Our primary interest is in programmers’ abilities to achieve their goals after they have become proficient in the programming language, not on how easy it is for novices to learn the language. Thus, our evaluation approach requires first teaching people a language and then observing their performance on tasks.

When we initially tried to apply HCI methods in our language design work, we were thwarted by several challenges, described in the introduction: training, recruiting, high prototyping cost, and variance. We also encountered additional challenges related to high prototyping cost, interdependence of features, time management in studies, participant bias toward familiar languages, and unsound proposals by participants. In this section, we describe techniques we used when designing user studies in order to address each challenge.

3.1. Training

Evaluating a programming language requires first teaching the programming language. Many universities offer term-length courses in specific programming languages or techniques; requiring this kind of time commitment would make it extremely difficult to recruit participants, and the teaching effort would likely be considerable. Furthermore, most courses ensure a consistent experience for all students by having all students learn the material in parallel (for example, with one session per topic, where all students participate at the same time). When doing iterative design, however, it is preferable to teach one participant at a time, refining the prototype between participants (Dumas et al., 1999). We were interested in addressing a variant of our training challenge that asks: what would be an effective way to teach a programming language in a consistent way to many participants in sequence?

Initially, we created a textual guide to the new programming language, and asked participants to read it before doing the tasks relevant to each study. The guide was relatively short; it could be read thoroughly in under an hour. Unfortunately, this approach had very significant limitations. Although it was effective for some participants, others only skimmed the material and were then unable to complete the programming tasks. Because the guide was not structured as reference material and it included substantial conceptual information, skimming the guide was insufficient.

We were able to solve the problem with two adaptations: (1) break the guide into much smaller pieces; (2) ask participants to answer questions or complete small tasks to assure they had absorbed the material of each piece. For example, we broke the Obsidian tutorial into ten parts, and still the average participant completed it in under 90 minutes. We found that we were able to design tasks that checked understanding that were brief and did not require substantial experimenter intervention (helpful for ensuring consistency). We used a web survey tool (Qualtrics) to guide participants through the tutorial and ask questions to check understanding. The tool also offered automatic feedback on participants’ answers to multiple-choice questions. For example, Figure 1 shows a question about a code fragment with the correct answer selected. The relevant language details are explained in §5.1.

contract Money {
  int amount;
  transaction getAmount() returns int {
    return amount;
contract Wallet {
  Money@Owned m;
  Wallet@Owned() {
    m = new Money();
  transaction spendMoney() {
  transaction receiveMoney(Money@Owned >> Unowned mon) returns Money@Owned
    Money temp = m;
    m = mon;
    return temp;
  transaction checkMoney() returns Money@Owned {
    return m;
Figure 1. One question from the Obsidian tutorial. The question assesses whether the participant has understood that at the ends of transactions, fields must be have types that match their declarations, and that returning a variable consumes any ownership in the variable. If a participant submits an incorrect answer, the survey tool informs them of their error so they can fix their misunderstanding.

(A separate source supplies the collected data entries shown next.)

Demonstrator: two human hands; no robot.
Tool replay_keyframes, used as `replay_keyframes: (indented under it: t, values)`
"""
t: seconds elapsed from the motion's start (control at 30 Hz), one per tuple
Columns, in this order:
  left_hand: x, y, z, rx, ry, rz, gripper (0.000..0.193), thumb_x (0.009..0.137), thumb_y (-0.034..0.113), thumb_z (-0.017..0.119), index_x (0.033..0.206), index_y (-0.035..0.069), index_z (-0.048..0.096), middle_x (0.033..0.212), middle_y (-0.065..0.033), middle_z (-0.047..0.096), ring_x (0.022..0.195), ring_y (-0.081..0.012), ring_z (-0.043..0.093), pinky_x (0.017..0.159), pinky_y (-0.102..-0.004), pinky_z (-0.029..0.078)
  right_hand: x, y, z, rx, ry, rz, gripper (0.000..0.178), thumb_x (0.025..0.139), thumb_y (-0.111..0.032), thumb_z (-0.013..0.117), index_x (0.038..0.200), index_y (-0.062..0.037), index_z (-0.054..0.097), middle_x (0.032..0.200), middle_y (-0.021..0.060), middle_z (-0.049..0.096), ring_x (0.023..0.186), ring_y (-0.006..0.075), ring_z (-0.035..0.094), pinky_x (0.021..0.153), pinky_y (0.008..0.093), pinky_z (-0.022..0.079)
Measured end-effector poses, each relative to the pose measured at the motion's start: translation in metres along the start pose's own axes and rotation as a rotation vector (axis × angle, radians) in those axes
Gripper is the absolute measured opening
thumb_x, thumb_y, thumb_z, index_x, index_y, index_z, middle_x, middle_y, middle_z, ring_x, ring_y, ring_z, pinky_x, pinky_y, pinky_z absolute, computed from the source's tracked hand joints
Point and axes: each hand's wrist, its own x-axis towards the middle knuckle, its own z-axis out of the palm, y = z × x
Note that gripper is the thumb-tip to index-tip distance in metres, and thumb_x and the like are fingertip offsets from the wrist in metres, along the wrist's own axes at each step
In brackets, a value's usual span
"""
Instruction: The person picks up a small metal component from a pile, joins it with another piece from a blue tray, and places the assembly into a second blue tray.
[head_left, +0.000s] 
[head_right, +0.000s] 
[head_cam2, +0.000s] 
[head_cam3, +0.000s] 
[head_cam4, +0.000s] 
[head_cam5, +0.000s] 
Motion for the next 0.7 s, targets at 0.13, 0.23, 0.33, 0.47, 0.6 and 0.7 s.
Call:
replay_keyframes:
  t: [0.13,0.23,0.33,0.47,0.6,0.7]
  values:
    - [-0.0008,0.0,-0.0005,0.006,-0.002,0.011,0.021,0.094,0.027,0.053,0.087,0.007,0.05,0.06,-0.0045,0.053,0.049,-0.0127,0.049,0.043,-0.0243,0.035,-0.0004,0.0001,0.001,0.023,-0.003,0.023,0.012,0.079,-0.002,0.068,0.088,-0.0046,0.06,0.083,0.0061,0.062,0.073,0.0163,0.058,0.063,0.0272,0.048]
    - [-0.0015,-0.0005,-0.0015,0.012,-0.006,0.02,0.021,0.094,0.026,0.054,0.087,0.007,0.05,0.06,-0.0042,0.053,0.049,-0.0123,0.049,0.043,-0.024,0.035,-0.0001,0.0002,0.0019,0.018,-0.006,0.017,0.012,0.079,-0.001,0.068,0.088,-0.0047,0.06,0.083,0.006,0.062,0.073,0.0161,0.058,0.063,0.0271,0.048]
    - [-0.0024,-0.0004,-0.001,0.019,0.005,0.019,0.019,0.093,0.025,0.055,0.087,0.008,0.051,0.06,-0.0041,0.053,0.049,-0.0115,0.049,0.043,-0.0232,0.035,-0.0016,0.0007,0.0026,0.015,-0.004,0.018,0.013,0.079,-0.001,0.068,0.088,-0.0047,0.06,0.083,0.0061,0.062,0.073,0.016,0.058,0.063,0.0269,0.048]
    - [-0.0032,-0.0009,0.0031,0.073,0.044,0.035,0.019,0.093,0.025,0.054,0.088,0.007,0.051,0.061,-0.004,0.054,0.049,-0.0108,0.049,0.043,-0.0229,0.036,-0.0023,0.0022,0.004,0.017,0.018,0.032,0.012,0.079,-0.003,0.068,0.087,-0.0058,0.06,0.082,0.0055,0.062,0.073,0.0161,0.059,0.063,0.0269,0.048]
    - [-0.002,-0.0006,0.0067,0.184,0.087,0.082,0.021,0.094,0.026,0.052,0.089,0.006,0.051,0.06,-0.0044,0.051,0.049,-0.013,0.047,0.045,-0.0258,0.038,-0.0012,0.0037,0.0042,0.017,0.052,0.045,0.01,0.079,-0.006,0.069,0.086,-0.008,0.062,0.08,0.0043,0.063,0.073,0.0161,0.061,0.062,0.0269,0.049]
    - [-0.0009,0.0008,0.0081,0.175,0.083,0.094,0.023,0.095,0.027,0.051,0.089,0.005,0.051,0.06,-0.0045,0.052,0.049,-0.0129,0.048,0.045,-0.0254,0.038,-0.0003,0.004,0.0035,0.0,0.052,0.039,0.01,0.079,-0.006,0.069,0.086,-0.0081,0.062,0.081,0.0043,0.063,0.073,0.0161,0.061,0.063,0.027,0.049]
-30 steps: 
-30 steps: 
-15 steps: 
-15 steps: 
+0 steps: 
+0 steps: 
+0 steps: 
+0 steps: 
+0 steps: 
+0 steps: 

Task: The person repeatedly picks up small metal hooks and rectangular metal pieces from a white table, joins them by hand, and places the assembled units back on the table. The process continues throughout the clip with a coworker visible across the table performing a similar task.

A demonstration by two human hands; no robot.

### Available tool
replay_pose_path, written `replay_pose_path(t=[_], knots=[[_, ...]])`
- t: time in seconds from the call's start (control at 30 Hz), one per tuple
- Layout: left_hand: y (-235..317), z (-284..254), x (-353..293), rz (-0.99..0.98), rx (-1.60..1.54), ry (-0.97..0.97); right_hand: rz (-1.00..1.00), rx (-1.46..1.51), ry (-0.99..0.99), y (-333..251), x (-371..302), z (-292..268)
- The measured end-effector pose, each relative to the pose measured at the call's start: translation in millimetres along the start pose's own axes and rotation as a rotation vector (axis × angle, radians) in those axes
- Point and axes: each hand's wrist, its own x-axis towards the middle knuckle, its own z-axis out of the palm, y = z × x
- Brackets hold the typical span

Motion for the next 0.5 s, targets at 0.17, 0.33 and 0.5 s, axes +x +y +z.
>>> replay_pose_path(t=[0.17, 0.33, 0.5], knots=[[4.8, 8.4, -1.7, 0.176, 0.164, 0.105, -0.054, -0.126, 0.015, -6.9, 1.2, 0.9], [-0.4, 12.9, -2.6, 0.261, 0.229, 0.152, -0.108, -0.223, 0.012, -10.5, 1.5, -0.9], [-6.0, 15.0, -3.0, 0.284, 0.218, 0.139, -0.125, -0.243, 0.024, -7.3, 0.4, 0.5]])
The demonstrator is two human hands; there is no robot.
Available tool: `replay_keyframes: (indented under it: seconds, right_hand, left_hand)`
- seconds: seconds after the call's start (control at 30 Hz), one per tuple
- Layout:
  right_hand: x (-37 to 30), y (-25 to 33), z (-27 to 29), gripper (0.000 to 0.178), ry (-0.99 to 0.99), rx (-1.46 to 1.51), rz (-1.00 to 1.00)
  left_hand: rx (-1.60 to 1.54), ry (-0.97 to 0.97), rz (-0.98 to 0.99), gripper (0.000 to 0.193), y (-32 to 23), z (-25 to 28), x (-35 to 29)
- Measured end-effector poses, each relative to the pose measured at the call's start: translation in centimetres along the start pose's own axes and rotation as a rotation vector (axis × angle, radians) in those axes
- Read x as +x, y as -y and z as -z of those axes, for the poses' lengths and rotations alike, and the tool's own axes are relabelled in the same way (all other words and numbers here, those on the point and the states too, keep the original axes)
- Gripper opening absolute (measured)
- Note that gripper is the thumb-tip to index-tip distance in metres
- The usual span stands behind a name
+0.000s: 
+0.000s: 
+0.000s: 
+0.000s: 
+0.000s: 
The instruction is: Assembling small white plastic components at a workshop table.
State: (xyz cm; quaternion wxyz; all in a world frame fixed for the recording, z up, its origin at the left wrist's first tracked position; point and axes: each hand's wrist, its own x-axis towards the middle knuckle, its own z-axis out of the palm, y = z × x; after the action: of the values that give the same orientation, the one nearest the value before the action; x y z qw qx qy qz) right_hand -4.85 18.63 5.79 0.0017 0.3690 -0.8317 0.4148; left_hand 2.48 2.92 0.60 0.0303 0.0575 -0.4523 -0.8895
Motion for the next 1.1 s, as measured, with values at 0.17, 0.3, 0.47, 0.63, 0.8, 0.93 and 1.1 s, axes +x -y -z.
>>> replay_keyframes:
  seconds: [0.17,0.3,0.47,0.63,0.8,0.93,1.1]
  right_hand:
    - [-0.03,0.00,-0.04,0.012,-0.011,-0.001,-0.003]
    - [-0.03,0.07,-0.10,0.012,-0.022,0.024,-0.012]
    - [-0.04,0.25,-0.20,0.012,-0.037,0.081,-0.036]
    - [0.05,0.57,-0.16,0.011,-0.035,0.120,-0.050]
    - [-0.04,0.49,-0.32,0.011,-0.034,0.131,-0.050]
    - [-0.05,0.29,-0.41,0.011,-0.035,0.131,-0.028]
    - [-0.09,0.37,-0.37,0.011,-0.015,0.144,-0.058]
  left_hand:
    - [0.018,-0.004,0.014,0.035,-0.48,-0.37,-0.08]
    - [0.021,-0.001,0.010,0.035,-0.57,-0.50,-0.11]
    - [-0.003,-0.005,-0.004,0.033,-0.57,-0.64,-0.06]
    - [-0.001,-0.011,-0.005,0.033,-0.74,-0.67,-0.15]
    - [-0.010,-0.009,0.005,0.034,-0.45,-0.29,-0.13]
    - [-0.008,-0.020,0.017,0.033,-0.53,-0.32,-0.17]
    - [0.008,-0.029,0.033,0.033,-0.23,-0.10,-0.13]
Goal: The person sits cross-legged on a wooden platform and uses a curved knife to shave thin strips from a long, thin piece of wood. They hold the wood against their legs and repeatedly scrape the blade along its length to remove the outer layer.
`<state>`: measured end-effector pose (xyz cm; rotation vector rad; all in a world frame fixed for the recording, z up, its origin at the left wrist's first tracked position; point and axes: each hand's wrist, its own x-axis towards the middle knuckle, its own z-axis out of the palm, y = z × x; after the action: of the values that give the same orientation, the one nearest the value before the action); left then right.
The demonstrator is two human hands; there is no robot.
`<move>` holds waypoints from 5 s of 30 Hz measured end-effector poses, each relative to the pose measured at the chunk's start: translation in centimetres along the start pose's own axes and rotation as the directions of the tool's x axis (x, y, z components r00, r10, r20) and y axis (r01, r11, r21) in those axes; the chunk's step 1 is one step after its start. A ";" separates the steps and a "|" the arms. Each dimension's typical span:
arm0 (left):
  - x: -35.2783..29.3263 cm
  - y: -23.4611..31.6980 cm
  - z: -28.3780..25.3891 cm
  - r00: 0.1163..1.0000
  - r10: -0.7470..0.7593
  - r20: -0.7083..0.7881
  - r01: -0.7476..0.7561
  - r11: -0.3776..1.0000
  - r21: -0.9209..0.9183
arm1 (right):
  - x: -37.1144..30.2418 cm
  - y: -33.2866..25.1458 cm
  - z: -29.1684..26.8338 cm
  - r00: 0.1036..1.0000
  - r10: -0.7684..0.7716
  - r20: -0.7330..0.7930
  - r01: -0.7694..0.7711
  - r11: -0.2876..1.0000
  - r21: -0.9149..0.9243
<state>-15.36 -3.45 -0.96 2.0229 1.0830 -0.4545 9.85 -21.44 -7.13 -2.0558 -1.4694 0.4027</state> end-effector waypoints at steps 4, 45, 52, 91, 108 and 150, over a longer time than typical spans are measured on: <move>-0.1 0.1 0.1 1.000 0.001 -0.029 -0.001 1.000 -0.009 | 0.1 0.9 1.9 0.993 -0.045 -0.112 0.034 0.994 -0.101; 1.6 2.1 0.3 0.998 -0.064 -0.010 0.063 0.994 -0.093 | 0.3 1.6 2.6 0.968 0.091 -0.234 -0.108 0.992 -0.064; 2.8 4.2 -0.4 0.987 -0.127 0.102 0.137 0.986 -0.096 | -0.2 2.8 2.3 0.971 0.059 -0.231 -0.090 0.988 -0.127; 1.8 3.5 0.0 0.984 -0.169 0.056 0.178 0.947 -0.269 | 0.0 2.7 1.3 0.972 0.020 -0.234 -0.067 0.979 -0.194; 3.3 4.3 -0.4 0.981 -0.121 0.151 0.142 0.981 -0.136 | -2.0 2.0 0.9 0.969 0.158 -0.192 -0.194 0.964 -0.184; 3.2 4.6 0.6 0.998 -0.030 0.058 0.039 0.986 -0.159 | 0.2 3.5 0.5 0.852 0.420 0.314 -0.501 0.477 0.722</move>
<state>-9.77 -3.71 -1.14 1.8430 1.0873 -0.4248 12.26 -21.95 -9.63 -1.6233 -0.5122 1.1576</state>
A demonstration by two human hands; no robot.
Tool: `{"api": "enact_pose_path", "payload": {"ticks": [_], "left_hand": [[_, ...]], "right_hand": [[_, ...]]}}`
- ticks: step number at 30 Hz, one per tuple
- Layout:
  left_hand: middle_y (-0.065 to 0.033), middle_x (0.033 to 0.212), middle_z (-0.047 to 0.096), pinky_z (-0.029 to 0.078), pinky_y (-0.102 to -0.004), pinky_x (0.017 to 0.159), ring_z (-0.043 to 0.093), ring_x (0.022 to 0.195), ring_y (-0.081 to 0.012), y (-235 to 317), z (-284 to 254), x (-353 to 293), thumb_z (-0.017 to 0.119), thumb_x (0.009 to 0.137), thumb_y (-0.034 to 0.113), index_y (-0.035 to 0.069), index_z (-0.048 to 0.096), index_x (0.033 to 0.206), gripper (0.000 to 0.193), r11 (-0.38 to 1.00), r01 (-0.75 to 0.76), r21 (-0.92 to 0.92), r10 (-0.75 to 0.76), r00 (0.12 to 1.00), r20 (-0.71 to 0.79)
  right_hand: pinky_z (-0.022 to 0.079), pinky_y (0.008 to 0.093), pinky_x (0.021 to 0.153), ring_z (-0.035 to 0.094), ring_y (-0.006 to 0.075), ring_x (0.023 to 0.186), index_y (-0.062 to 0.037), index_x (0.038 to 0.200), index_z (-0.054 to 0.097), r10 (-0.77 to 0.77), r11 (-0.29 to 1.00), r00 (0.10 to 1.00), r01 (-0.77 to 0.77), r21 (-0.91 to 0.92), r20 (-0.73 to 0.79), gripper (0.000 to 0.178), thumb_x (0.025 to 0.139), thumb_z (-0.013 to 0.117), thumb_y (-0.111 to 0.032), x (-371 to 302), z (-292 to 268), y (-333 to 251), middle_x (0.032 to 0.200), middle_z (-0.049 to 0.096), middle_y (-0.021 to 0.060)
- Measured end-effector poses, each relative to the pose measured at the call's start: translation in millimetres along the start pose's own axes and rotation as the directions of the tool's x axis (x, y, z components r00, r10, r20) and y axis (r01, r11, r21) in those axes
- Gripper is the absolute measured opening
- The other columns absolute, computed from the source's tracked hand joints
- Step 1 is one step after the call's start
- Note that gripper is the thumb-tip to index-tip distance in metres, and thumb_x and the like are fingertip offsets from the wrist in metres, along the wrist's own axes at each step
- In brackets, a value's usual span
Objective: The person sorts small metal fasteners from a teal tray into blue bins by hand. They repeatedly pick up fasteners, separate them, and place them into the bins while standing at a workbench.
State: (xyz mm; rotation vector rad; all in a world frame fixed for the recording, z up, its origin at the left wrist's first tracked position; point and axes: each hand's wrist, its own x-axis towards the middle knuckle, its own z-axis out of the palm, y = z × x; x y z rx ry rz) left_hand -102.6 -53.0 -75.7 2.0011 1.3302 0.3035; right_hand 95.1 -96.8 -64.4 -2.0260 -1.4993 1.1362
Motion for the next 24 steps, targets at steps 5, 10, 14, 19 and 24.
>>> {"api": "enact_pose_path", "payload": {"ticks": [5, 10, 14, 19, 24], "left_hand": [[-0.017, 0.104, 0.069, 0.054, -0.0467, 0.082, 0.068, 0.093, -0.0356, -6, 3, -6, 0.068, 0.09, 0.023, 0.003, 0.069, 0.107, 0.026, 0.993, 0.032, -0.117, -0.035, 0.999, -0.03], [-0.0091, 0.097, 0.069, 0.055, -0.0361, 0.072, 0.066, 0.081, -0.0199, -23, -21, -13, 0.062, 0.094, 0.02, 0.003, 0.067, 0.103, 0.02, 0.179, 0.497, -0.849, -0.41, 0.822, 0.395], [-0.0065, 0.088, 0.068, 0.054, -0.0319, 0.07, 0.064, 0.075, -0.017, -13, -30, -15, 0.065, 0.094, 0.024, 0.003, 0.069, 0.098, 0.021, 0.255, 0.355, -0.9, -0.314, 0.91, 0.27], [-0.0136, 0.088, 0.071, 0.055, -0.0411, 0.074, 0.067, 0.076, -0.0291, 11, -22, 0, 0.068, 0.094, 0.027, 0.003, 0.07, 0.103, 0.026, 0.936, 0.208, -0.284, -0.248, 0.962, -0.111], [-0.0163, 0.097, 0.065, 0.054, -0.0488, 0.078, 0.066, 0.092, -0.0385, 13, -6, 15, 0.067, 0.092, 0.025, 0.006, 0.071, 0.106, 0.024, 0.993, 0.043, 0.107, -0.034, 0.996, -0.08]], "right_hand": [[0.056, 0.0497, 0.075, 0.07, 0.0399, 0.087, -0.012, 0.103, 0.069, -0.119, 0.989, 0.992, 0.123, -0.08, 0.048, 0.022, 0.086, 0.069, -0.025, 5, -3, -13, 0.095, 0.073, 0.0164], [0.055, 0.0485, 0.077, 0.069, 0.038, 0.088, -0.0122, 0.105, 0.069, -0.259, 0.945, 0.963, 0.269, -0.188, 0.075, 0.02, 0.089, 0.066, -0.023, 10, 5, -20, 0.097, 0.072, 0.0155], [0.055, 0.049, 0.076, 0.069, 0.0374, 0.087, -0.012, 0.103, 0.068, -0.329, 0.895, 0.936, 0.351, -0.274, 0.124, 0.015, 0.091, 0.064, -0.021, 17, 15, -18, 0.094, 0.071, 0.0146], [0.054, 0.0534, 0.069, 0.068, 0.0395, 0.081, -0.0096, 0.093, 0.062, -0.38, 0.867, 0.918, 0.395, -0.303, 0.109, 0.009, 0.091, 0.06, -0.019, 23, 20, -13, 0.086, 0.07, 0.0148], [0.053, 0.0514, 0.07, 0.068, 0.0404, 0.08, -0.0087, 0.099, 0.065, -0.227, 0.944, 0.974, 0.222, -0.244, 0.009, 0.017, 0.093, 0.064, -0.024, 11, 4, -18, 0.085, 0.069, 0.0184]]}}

Although we originally wanted to make the tutorial stand alone so that every participant would have the same experience, we found that to be impractical; participants inevitably had questions about the materials, and forcing them to continue without having their questions answered resulted in them being unable to complete the tasks. However, we found that if an experimenter was available to answer questions, most participants asked only a small number of questions, which could be addressed rapidly. This approach is arguably more similar to a real-world language learning experience, in which learners can search the Internet for answers to their questions, ask friends for help, etc.

In summary, although our initial tutorial was not an effective way of teaching the language, and the final tutorial was not sufficient by itself, dividing the tutorial into small pieces, providing tasks to help participants check and reinforce their understanding, and having an expert who could answer questions allowed most of our participants to learn the needed material in a short period of time.

3.2. Recruiting

Evaluation requires participants who are sufficiently skilled that they can rapidly learn a new programming language and then complete tasks using the new language. This would seem to require lengthy user studies with skilled participants, who can be challenging to recruit and retain for the required period of time. Iterative evaluation requires a large number of participants, since participants who learned an earlier version of the language can no longer provide fresh perspectives on new ideas. Although some user interfaces for experts in other domains require recruiting members of a small population, many of those interfaces are for short-term, focused tasks rather than lengthy problem-solving tasks. Furthermore, although it is typical to conduct studies with students, this relates to our external validity challenge: to what extent do results from students apply to the professional software engineers that are the target of our language?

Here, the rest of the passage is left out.